Expose container-level containerProperties configuration (IPC mode, ulimits, sharedMemorySize, linuxParameters) in @batch decorator
We are running Metaflow on AWS Batch and recently hit a limitation when deploying GPU-based Graph Neural Network workloads (PyG). PyG requires larger shared memory (/dev/shm) and specific ulimits to avoid Bus Errors during large graph allocations.
These require Docker flags such as:
--ipc=host
--ulimit memlock=-1
--ulimit stack=67108864
The exact warning I get when running.
NOTE: The SHMEM allocation limit is set to the default of 64MB. This may be insufficient for PyG. NVIDIA recommends the use of the following flags: docker run --gpus all --ipc=host --ulimit memlock=-1 --ulimit stack=67108864 ...
Currently, the batch decorator does not expose any way to configure these container-level properties. Inspecting batch_client.py, only max_swap and swappiness are exposed via linuxParameters, with no escape hatch to modify the full containerProperties.
This makes certain ML workloads (e.g., PyG, DGL, large CUDA graphs, RAPIDS) impossible to run without modifying Metaflow internals.
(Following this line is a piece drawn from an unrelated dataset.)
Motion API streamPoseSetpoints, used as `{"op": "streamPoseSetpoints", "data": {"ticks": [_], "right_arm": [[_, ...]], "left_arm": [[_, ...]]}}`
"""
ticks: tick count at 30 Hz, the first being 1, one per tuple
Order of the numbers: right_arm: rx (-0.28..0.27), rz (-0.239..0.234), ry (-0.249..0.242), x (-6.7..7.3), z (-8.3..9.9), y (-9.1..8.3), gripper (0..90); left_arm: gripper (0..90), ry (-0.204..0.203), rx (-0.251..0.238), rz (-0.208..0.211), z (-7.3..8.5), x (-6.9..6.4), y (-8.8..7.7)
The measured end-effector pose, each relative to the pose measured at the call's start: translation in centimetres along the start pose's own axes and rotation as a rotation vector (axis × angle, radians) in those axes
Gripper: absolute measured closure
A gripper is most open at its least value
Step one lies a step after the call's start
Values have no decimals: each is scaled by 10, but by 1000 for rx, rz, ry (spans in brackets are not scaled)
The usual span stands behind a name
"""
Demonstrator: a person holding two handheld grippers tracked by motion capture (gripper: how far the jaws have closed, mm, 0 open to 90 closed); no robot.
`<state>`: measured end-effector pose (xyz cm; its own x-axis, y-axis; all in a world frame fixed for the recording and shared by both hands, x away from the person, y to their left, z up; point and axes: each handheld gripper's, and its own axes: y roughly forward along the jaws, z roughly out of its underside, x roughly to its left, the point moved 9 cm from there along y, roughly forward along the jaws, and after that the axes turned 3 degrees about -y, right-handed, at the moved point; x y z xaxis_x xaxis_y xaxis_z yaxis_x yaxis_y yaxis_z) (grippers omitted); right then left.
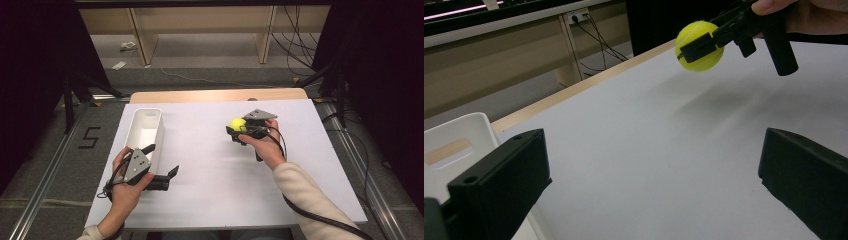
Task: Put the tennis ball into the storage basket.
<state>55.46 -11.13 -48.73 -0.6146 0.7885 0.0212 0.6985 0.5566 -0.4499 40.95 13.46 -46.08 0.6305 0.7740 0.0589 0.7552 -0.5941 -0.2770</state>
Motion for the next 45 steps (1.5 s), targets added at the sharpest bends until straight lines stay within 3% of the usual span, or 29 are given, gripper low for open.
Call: {"op": "streamPoseSetpoints", "data": {"ticks": [45], "right_arm": [[-23, -22, -13, 12, -12, -7, 264]], "left_arm": [[0, -1, -1, 0, 0, 0, 0]]}}
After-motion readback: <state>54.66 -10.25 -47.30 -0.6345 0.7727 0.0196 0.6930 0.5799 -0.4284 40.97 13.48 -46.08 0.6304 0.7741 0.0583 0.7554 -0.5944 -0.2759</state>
Requested Feature Expose either of the following:
Option A: Direct kwargs pass-through Allow batch(container_properties=...) to merge into the AWS Batch Job Definition.
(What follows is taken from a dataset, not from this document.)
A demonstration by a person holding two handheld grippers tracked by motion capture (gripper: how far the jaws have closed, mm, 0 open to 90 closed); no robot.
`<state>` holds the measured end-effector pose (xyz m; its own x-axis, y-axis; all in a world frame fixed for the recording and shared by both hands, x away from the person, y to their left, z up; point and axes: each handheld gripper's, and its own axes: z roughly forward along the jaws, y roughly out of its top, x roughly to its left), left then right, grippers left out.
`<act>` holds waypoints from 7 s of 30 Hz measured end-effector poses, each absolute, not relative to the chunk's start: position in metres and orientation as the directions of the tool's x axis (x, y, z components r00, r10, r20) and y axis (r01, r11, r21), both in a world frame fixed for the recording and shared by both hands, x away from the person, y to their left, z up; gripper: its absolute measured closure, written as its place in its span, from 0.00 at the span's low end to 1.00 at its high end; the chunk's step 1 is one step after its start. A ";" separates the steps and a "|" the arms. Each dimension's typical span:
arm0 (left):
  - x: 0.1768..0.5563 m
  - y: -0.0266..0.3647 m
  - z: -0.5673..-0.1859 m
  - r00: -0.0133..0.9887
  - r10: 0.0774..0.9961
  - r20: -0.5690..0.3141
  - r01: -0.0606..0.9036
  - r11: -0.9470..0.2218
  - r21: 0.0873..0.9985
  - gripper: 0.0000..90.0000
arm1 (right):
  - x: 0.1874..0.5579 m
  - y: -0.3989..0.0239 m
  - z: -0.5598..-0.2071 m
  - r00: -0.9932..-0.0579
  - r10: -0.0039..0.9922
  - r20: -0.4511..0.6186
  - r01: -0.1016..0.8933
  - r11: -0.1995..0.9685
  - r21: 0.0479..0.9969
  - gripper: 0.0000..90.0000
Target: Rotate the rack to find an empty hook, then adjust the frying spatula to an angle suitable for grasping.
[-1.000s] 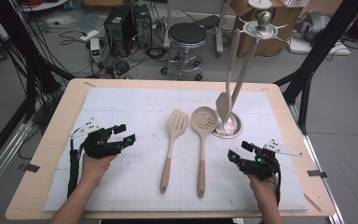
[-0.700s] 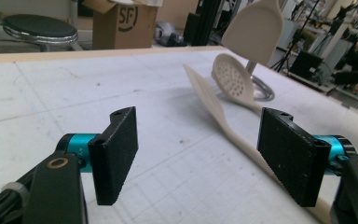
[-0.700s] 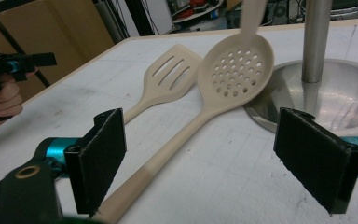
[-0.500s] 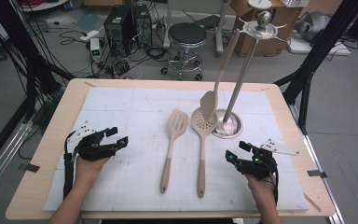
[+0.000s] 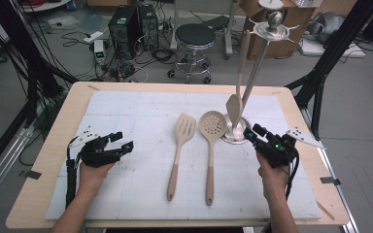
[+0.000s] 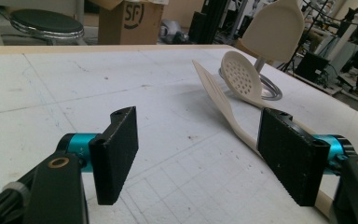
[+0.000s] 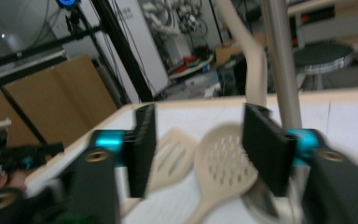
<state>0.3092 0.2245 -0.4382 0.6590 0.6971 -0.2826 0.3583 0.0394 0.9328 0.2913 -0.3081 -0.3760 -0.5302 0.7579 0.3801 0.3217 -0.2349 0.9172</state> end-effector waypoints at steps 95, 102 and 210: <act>0.309 0.231 -0.442 0.637 0.691 -0.342 0.382 0.102 0.918 0.34 | 0.357 -0.261 -0.219 -0.499 0.812 0.302 -0.113 -0.407 0.907 1.00; 0.309 0.231 -0.442 0.636 0.689 -0.347 0.385 0.107 0.917 0.34 | 0.366 -0.257 -0.219 -0.513 0.799 0.315 -0.076 -0.408 0.910 1.00; 0.308 0.231 -0.442 0.631 0.697 -0.341 0.389 0.097 0.916 0.34 | 0.334 -0.120 -0.454 -0.680 0.538 0.498 0.731 0.446 0.516 1.00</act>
Option B: Escape hatch Something like:
batch(
gpu=1,
image="xyz",
ecs_overrides={
"containerProperties": {...}
}
)
Why this matters Graph-based workloads, high-memory CUDA ops, and frameworks like PyG require larger SHMEM and specific ulimits. Without these, Metaflow cannot support a class of real-world ML tasks that rely on Batch GPU compute.
I’m happy to submit a PR once there’s agreement on the API design.
thanks for opening the issue. option a looks most promising - would you be open to a PR? depending on the options being introduced, we can quickly iterate on the UX after the PR exists - my expectation is that changing the UX shouldn't be much work.